■ EXERCISE INSTRUCTIONS
Once the pictures are set aside, repeat all of the data below exactly.

■ GIVEN DATA
- - - -

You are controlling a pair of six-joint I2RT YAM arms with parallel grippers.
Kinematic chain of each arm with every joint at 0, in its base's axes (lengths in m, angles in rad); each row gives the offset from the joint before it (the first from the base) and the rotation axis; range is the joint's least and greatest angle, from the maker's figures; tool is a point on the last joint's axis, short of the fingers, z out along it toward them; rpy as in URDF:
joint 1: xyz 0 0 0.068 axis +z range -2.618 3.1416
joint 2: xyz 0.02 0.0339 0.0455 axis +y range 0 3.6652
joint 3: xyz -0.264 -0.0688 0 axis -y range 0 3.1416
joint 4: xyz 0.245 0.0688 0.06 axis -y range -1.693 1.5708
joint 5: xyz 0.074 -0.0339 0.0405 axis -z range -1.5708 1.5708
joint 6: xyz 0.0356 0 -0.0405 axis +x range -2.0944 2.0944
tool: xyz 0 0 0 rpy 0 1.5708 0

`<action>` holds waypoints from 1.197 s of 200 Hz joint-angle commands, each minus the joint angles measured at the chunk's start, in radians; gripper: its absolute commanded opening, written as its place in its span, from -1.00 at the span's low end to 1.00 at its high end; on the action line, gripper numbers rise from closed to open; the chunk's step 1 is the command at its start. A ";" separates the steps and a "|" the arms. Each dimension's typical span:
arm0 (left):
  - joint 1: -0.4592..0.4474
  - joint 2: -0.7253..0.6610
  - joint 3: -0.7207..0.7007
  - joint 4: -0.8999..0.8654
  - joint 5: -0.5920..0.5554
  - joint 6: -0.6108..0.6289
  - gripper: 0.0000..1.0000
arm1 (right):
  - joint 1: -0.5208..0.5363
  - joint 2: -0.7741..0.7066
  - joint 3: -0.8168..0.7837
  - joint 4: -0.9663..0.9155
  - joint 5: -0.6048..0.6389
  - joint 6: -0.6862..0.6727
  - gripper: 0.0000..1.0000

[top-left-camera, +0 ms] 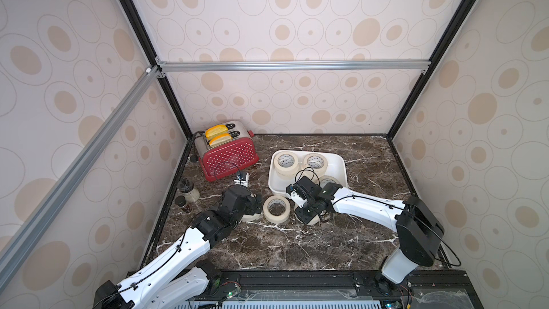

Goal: Take out the art tape in the storage box
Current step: Place the art tape at the center of the board.

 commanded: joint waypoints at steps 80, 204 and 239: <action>-0.003 0.011 0.000 -0.008 -0.010 0.004 0.98 | 0.003 0.091 0.043 0.047 0.079 -0.037 -0.70; -0.003 0.014 0.000 -0.008 -0.013 0.002 0.98 | 0.004 0.120 0.080 0.082 0.047 -0.035 -0.66; -0.003 0.017 0.003 -0.008 -0.013 0.002 0.98 | 0.004 0.135 0.086 0.072 0.055 -0.034 -0.59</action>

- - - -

■ TASK RESPONSE
You are controlling a pair of six-joint I2RT YAM arms with parallel grippers.
Kinematic chain of each arm with every joint at 0, in its base's axes (lengths in m, angles in rad); each row gives the offset from the joint before it (the first from the base) and the rotation axis; range is the joint's least and greatest angle, from the maker's figures; tool is a point on the last joint's axis, short of the fingers, z out along it toward them; rpy as in URDF:
joint 1: xyz 0 0 0.068 axis +z range -2.618 3.1416
joint 2: xyz 0.02 0.0339 0.0455 axis +y range 0 3.6652
joint 3: xyz -0.264 -0.0688 0 axis -y range 0 3.1416
joint 4: xyz 0.245 0.0688 0.06 axis -y range -1.693 1.5708
joint 5: xyz 0.074 -0.0339 0.0405 axis -z range -1.5708 1.5708
joint 6: xyz 0.0356 0 -0.0405 axis +x range -2.0944 2.0944
tool: xyz 0 0 0 rpy 0 1.5708 0

`<action>` holds waypoints from 1.197 s of 200 Hz joint-angle commands, each minus the joint angles measured at the chunk's start, in radians; gripper: its absolute commanded opening, written as its place in its span, from -1.00 at the span's low end to 1.00 at its high end; on the action line, gripper numbers rise from closed to open; the chunk's step 1 is the command at its start. A ";" separates the steps and a "|" the arms. Each dimension's typical span:
arm0 (left):
  - joint 1: -0.4592..0.4474
  - joint 2: -0.7253..0.6610
  - joint 3: -0.7207..0.7007
  - joint 4: -0.8999..0.8654
  - joint 5: -0.5920..0.5554
  - joint 6: -0.6108..0.6289
  - gripper: 0.0000..1.0000
arm1 (right):
  - joint 1: -0.5208..0.5363
  - joint 2: -0.7741..0.7066
  - joint 3: -0.8168..0.7837
  - joint 4: -0.9663..0.9155
  - joint 5: -0.6048..0.6389
  - joint 6: -0.6862..0.6727
  - gripper: 0.0000..1.0000

[top-left-camera, +0 ms] 

Goal: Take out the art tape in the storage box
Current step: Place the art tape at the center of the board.

 commanded: joint waypoints at steps 80, 204 and 239: <action>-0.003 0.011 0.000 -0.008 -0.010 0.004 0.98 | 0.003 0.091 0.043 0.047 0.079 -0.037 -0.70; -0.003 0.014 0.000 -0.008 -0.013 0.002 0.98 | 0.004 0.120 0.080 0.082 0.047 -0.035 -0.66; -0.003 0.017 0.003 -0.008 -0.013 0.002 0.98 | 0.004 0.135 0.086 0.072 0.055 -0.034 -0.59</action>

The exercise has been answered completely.